### Task description
Within the records that follow, find every line containing the string "output". Copy those lines.

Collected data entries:
┄┄┄┄┄┄┄┄┄┄┄┄┄┄┄┄┄┄┄┄

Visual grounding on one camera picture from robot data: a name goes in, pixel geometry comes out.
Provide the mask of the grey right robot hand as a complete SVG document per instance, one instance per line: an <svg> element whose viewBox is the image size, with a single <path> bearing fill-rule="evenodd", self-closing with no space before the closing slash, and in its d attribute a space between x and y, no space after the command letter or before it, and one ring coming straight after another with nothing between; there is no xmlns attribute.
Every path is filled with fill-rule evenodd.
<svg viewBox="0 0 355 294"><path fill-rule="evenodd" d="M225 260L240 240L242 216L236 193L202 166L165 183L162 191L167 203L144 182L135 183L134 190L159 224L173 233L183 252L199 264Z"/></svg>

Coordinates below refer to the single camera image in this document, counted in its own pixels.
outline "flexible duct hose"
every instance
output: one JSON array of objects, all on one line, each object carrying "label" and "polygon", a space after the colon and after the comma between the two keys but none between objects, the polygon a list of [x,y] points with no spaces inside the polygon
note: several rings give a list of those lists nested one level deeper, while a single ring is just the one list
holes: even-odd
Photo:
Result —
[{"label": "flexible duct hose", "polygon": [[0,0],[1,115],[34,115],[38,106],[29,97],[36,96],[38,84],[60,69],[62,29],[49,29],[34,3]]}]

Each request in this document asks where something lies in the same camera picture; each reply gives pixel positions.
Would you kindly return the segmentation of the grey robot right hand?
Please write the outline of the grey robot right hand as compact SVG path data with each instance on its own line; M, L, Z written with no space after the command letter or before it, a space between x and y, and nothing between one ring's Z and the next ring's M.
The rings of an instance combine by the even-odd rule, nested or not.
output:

┄┄┄┄┄┄┄┄┄┄┄┄┄┄┄┄┄┄┄┄

### Answer to the problem
output: one JSON array of objects, all on one line, each object carrying "label" and "polygon", a space after the colon and after the comma between the two keys but none between objects, the polygon a list of [x,y] points with no spaces inside the polygon
output:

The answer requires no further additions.